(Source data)
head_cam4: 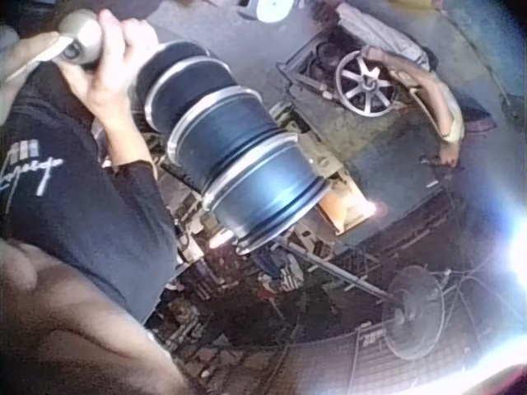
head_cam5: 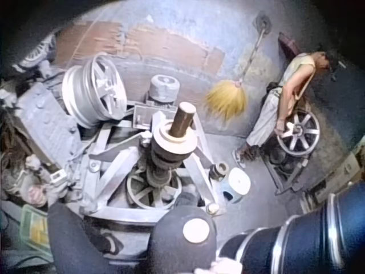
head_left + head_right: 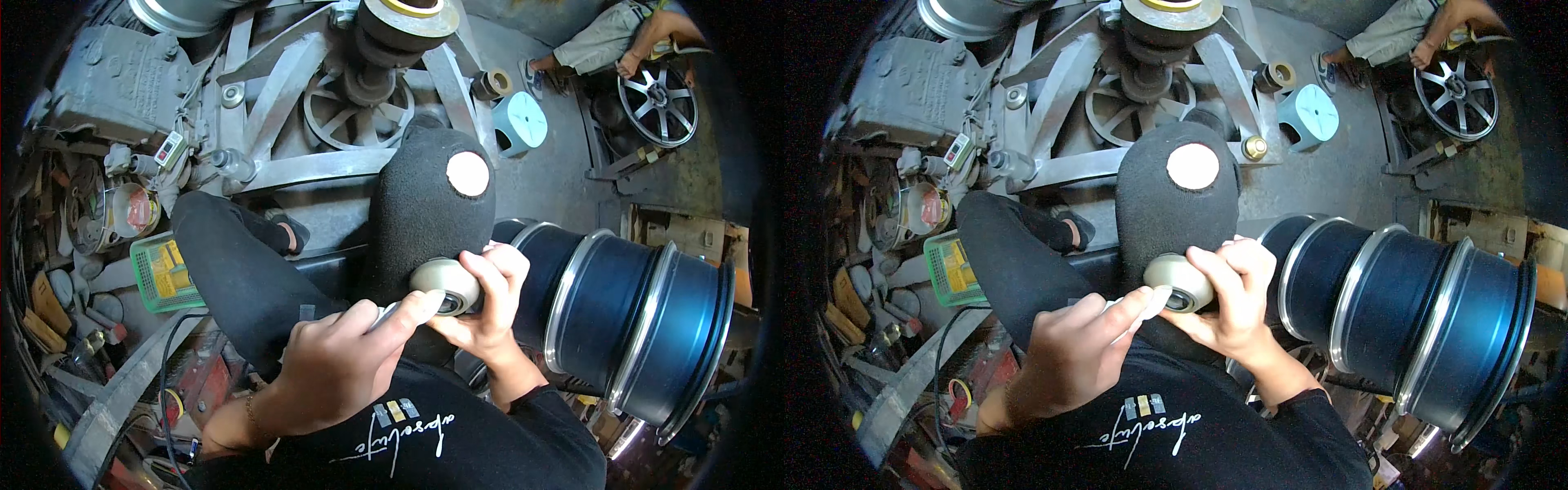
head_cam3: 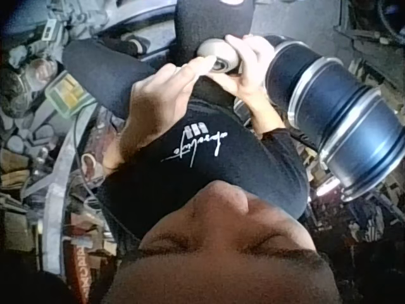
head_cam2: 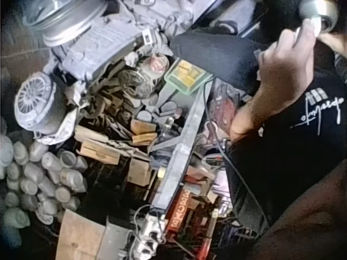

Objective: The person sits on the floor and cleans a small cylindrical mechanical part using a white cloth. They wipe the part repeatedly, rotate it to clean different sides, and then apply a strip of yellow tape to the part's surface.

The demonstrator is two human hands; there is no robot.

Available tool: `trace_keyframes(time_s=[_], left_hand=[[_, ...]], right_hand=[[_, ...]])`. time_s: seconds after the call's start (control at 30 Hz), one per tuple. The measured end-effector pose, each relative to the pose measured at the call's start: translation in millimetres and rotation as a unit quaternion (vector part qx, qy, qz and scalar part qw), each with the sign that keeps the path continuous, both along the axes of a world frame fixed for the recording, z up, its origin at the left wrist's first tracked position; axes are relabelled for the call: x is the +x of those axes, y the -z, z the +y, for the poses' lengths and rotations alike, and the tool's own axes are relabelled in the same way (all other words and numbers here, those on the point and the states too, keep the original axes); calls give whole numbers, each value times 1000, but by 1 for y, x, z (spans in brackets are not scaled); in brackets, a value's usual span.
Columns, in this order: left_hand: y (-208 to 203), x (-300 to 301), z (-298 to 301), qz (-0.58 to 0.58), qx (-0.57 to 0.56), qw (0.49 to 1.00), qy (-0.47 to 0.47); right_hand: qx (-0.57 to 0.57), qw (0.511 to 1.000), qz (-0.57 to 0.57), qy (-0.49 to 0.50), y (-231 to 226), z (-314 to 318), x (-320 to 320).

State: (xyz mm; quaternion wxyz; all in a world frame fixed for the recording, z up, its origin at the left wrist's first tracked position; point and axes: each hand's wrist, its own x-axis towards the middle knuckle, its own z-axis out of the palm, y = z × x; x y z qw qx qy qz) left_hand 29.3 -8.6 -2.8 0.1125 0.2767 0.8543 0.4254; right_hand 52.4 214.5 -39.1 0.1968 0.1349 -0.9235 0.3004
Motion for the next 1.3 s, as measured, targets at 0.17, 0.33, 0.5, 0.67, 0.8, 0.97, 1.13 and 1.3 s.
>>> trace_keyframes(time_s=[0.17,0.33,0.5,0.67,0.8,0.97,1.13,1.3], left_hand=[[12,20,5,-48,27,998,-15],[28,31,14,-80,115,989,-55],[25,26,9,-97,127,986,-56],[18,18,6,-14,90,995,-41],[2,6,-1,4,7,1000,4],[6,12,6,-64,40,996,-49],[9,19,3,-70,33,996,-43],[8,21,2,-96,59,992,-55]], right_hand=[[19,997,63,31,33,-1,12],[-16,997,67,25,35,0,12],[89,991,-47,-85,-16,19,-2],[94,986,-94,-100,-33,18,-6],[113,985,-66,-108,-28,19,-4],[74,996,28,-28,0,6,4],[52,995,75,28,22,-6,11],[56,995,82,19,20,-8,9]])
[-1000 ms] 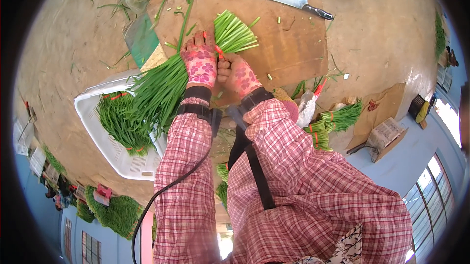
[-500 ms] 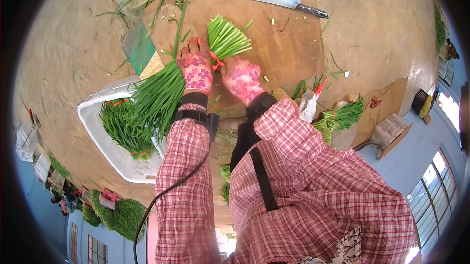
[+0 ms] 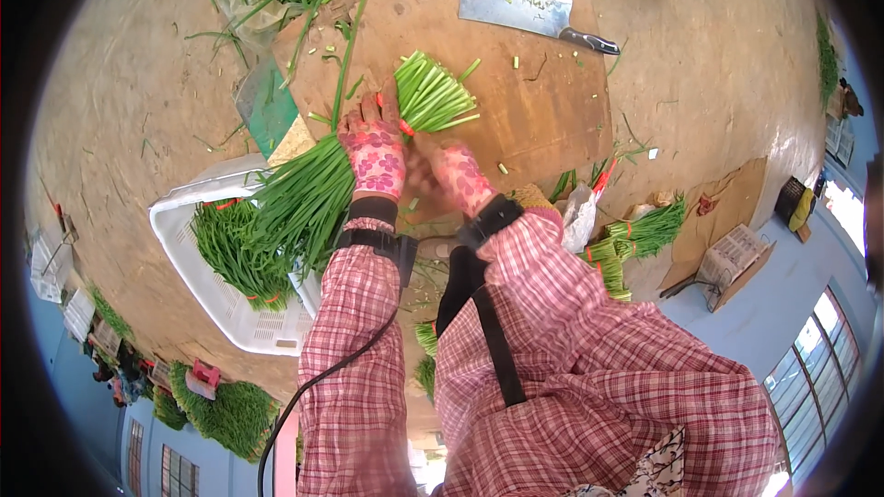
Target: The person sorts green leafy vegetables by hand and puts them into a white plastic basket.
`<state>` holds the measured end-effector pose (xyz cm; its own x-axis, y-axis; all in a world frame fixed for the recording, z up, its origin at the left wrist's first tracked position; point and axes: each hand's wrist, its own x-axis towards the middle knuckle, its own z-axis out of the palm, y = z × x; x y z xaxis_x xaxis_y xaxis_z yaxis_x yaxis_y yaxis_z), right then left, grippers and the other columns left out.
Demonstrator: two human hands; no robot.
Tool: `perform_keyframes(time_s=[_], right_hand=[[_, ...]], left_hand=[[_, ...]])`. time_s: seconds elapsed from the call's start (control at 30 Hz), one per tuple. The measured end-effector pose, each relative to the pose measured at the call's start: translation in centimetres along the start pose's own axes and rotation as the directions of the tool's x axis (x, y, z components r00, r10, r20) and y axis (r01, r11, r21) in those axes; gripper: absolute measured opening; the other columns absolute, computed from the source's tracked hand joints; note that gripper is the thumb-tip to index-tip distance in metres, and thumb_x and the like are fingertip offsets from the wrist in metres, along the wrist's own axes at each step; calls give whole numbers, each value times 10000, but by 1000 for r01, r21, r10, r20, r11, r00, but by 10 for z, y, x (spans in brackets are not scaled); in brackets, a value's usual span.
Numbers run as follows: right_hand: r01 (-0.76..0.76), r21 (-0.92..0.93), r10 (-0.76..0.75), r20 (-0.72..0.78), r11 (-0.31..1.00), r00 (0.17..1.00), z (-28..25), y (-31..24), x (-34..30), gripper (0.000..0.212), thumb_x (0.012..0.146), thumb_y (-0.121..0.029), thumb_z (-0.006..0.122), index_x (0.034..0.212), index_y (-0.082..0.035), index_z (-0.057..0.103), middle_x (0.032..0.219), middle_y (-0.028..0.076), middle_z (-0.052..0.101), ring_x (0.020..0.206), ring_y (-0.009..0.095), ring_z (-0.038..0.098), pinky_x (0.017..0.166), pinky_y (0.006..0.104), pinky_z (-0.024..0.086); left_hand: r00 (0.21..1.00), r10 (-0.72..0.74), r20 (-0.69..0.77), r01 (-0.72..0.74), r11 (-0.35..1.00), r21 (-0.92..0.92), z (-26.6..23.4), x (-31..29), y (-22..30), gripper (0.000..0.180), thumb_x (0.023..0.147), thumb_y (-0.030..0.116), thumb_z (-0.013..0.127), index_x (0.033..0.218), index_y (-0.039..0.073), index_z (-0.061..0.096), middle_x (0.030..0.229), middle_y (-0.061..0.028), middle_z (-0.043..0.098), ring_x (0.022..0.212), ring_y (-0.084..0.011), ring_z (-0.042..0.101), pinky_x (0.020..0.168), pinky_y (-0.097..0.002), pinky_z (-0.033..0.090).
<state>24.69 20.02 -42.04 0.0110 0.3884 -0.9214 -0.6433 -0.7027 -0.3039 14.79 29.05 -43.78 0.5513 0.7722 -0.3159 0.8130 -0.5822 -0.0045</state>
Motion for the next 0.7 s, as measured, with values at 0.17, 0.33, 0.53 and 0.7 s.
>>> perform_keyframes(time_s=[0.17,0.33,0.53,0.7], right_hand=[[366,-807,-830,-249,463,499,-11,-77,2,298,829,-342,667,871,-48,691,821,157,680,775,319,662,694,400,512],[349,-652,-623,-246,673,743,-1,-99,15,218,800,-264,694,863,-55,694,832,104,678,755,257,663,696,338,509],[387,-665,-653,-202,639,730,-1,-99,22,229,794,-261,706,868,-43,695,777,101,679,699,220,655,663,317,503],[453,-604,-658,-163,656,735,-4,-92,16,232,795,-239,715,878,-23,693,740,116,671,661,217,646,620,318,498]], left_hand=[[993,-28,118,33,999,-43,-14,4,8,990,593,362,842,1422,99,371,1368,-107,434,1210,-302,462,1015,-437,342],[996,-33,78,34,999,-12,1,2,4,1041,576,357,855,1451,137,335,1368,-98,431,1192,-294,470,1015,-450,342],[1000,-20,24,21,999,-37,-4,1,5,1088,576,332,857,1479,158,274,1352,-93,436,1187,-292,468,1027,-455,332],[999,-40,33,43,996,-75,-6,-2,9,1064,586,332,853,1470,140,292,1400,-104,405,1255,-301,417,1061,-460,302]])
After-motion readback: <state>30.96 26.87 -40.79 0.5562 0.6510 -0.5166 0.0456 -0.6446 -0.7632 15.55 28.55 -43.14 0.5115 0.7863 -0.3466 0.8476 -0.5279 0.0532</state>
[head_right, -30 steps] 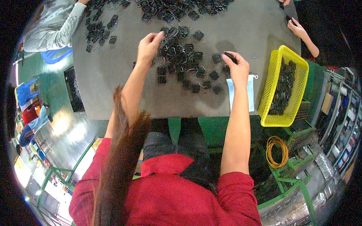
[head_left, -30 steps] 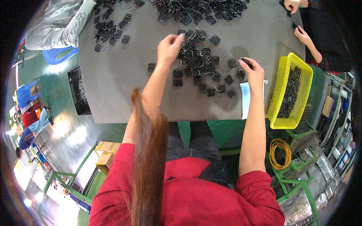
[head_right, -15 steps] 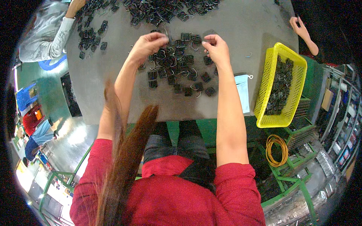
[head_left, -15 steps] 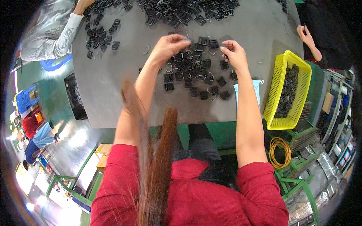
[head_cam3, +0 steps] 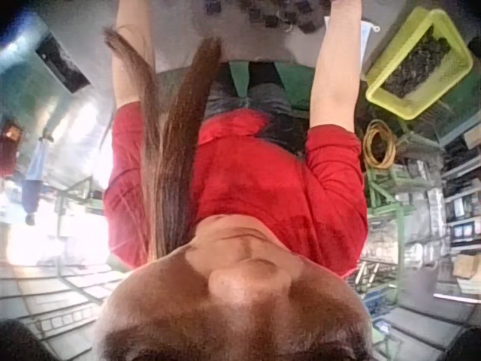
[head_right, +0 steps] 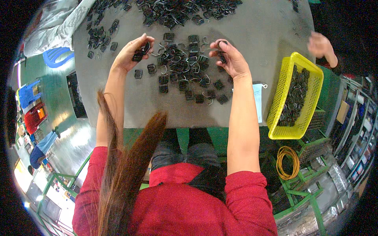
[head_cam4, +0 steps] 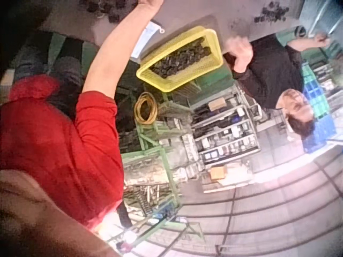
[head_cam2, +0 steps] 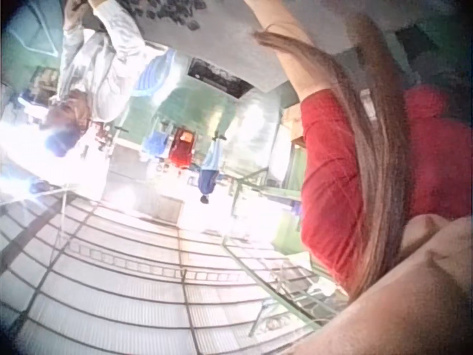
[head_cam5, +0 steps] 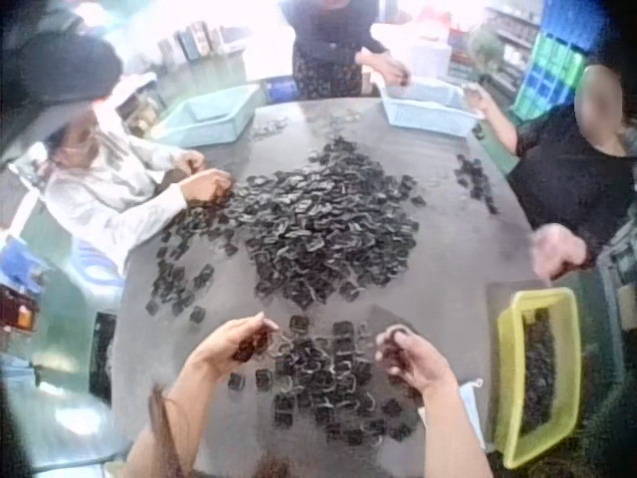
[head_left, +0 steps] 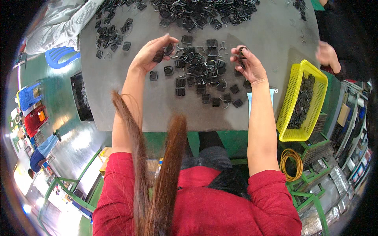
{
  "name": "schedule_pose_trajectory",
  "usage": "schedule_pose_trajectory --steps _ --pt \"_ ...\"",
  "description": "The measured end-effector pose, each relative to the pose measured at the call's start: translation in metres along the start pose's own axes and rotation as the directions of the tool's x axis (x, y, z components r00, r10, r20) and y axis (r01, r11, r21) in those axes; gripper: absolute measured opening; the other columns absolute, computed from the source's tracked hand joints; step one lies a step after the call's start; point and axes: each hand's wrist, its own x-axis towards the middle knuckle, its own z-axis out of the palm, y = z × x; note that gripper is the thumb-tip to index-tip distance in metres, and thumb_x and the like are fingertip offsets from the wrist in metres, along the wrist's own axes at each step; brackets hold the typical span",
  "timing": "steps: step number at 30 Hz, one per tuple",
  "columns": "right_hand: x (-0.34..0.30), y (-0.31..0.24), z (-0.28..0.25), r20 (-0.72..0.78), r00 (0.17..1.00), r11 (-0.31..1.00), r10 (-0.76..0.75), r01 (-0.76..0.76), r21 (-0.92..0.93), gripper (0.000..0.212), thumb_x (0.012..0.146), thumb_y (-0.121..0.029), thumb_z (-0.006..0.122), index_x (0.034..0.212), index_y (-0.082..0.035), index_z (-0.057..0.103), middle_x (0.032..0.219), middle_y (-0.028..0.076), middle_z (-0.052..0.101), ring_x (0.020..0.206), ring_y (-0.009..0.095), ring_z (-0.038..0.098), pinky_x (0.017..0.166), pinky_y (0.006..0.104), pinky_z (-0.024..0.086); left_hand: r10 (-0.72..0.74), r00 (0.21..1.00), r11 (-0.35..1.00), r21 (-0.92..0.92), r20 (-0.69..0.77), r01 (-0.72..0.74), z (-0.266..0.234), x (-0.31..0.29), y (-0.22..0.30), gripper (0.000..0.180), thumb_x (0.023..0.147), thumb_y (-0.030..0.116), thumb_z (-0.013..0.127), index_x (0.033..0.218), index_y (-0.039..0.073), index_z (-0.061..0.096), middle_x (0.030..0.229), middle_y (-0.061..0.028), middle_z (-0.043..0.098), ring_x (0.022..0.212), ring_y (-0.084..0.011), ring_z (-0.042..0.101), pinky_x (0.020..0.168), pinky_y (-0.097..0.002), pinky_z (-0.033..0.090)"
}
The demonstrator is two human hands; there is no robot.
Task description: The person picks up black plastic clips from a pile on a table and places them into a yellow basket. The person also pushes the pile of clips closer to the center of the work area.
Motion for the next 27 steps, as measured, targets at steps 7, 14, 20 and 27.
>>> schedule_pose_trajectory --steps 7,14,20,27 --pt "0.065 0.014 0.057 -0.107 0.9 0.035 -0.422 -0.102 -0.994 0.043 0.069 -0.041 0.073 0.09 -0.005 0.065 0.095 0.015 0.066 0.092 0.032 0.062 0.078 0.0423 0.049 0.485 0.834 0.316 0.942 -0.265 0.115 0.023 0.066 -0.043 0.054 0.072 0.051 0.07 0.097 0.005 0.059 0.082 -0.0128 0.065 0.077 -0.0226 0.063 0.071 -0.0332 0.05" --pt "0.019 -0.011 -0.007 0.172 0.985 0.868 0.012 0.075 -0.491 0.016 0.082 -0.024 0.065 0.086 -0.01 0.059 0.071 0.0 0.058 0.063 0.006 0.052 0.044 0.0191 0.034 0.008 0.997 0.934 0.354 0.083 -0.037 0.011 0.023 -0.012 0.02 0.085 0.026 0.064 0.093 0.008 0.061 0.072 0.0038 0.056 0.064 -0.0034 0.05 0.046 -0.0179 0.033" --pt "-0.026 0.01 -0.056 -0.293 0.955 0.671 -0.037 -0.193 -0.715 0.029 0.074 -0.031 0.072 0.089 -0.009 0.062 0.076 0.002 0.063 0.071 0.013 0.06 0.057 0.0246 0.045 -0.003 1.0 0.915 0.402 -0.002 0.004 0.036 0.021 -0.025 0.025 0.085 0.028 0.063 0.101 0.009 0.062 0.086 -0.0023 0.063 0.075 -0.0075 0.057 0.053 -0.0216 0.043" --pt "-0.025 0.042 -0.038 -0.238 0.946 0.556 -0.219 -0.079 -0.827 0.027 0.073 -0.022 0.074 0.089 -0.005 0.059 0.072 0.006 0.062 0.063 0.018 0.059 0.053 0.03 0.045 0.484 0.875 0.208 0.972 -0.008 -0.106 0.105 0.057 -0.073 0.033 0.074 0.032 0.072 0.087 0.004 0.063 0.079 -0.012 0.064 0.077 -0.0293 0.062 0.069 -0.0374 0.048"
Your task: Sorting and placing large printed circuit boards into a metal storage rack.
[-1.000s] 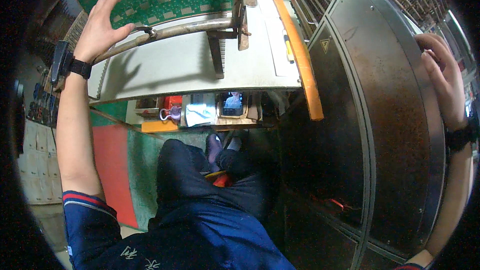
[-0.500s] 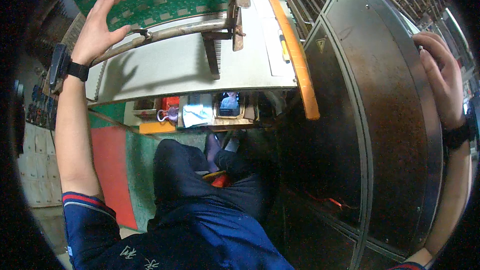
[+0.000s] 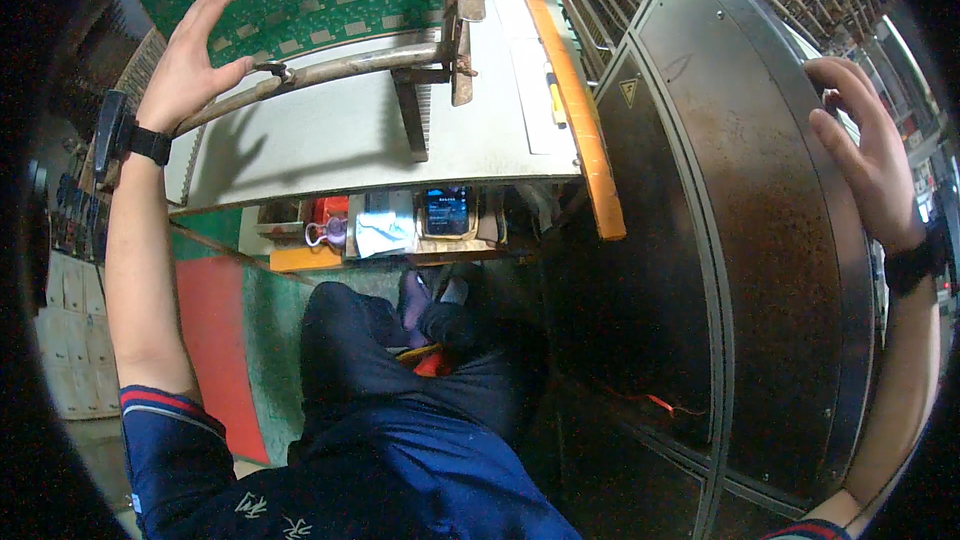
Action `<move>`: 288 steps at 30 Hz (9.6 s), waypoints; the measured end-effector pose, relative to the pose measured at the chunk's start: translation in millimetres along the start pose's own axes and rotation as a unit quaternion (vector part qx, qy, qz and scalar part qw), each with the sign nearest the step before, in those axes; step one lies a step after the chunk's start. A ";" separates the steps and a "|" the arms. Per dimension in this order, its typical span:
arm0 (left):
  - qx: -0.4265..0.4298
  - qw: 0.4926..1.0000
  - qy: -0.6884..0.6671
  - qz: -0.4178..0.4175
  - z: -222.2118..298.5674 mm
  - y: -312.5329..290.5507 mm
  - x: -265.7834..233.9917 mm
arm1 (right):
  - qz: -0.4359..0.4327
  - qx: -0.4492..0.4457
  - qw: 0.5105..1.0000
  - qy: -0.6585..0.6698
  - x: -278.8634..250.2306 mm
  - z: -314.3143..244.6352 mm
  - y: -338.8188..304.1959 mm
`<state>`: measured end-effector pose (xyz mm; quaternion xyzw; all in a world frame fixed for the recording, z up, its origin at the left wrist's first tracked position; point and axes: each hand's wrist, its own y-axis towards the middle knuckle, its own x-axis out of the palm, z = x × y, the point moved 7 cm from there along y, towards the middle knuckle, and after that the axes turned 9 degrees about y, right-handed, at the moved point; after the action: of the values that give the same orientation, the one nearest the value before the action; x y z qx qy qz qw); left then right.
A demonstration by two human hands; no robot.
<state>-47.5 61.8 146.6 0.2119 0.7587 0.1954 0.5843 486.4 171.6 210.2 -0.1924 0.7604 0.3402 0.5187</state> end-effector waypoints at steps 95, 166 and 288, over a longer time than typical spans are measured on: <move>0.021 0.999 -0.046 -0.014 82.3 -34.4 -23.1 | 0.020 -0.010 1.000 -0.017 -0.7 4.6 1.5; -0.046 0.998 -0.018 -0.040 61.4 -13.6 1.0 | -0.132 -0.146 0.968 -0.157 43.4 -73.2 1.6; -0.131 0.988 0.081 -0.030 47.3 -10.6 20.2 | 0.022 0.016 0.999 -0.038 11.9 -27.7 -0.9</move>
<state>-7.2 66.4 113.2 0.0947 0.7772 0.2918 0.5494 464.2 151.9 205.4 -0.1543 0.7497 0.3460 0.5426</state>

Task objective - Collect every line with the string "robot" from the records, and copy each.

Exercise response -
The demonstrator is two human hands; there is no robot.
Demonstrator: two human hands; no robot.
The demonstrator is two human hands; there is no robot.
A demonstration by two human hands; no robot.

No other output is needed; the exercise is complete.